Failed to report profiling data, connection closed before message completed

Question

Failed to report profiling data, connection closed before message completed

Opened this issue 5 months ago · 3 comments

Current behaviour
Intermittent errors sending traces, unsure how to debug further

E, [2024-06-13T08:29:54.066769 #28] ERROR -- ddtrace: [ddtrace] (/usr/local/bundle/gems/ddtrace-1.22.0/lib/datadog/profiling/http_transport.rb:62:in `export') Failed to report profiling data ({:agent=>"unix:///var/run/datadog/apm.socket"}): failed ddog_prof_Exporter_send: connection closed before message completed

Expected behaviour
no error sending trace

Steps to reproduce
Unsure, happens randomly across cluster and different pods

How does datadog help you?

Environment

datadog version: 1.7.45
Configuration block (Datadog.configure ...):

Datadog.configure do |c|
  c.tracing.instrument(:sneakers, service_name: 'workers')
  c.tracing.instrument(:active_record, describes: :primary, service_name: 'postgres')

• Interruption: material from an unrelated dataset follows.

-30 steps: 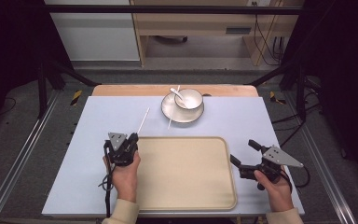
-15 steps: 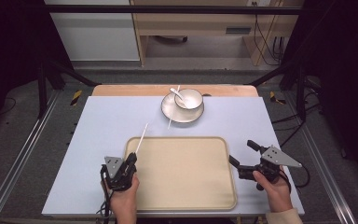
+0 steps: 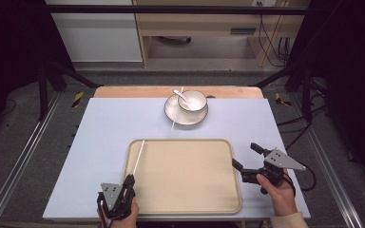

  c.tracing.instrument(:delayed_job, service_name: 'workers')
  c.tracing.instrument(:active_job, service_name: 'workers')
end

Ruby version: 3.2.4
Operating system: Kube pod for docker image: ruby:3.2.4-slim-bullseye
Relevant library versions:

ddtrace 1.22.0 (also tried 1.23.1)
Using volume mounted socket, most traces are getting through
ddagent image: gcr.io/datadoghq/agent:7.48.1
env vars:
DD_STATSD_SOCKET_PATH : /var/run/datadog/dsd.socket
DD_TRACE_AGENT_URL : unix:///var/run/datadog/apm.socket
DD_VERSION :1.7.45

Answer 1 · 2024-06-13T11:23:21.000Z

Hey @ganey, thanks for getting in touch.

The error message you shared is actually related to profiling, not sending of traces...

E, [2024-06-13T08:29:54.066769 #28] ERROR -- ddtrace: [ddtrace] (/usr/local/bundle/gems/ddtrace-1.22.0/lib/datadog/profiling/http_transport.rb:62:in `export') Failed to report profiling data ({:agent=>"unix:///var/run/datadog/apm.socket"}): failed ddog_prof_Exporter_send: connection closed before message completed

...so it's possible your traces are not getting affected at all.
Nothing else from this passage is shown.